The data below holds a line containing "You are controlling" and a line containing "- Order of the"; please quote exactly those two lines and every line between them, and nothing else.

:: MATERIAL FOR THIS EXERCISE ::
----------
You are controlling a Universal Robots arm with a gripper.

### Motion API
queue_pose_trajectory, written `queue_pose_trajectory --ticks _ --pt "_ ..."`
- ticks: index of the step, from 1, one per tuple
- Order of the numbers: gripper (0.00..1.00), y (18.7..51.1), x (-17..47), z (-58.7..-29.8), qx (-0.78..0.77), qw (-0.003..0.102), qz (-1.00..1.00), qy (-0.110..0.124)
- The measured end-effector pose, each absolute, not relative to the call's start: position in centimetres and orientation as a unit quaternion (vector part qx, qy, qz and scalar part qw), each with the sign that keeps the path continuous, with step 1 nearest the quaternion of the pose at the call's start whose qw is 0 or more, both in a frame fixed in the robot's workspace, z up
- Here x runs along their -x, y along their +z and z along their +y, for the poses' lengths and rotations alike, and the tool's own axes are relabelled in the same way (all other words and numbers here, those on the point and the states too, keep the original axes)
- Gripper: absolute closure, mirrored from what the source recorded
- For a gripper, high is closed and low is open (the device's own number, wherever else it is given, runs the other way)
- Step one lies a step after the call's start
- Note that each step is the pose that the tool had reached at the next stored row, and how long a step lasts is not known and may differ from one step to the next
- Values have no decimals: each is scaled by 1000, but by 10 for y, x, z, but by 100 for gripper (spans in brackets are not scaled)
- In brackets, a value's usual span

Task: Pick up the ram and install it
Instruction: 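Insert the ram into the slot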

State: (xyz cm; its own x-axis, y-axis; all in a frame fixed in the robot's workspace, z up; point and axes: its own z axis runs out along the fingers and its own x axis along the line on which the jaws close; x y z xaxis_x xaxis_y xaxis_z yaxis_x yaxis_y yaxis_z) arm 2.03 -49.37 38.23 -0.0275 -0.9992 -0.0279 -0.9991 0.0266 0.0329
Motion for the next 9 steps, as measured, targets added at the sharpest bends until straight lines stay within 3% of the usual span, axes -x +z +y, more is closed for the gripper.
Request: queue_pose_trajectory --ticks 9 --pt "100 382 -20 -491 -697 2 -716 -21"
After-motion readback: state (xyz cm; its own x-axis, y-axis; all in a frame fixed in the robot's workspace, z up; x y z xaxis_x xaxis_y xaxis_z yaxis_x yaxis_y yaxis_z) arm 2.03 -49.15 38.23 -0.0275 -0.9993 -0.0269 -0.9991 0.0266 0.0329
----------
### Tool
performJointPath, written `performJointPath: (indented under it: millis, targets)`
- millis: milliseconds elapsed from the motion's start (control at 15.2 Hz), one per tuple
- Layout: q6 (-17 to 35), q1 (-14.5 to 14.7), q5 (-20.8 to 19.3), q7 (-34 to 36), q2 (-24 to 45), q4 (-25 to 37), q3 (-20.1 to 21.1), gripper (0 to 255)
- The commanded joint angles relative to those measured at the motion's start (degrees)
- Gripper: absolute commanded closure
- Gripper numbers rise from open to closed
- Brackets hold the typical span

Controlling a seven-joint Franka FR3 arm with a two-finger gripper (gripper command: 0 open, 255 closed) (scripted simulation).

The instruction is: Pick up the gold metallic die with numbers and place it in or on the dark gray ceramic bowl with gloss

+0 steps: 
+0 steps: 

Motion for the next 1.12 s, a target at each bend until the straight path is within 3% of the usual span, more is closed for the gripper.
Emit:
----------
:: COMPLETED TASK ::
You are controlling a Universal Robots arm with a gripper.

### Motion API
queue_pose_trajectory, written `queue_pose_trajectory --ticks _ --pt "_ ..."`
- ticks: index of the step, from 1, one per tuple
- Order of the numbers: gripper (0.00..1.00), y (18.7..51.1), x (-17..47), z (-58.7..-29.8), qx (-0.78..0.77), qw (-0.003..0.102), qz (-1.00..1.00), qy (-0.110..0.124)

The exercise has nothing more to it.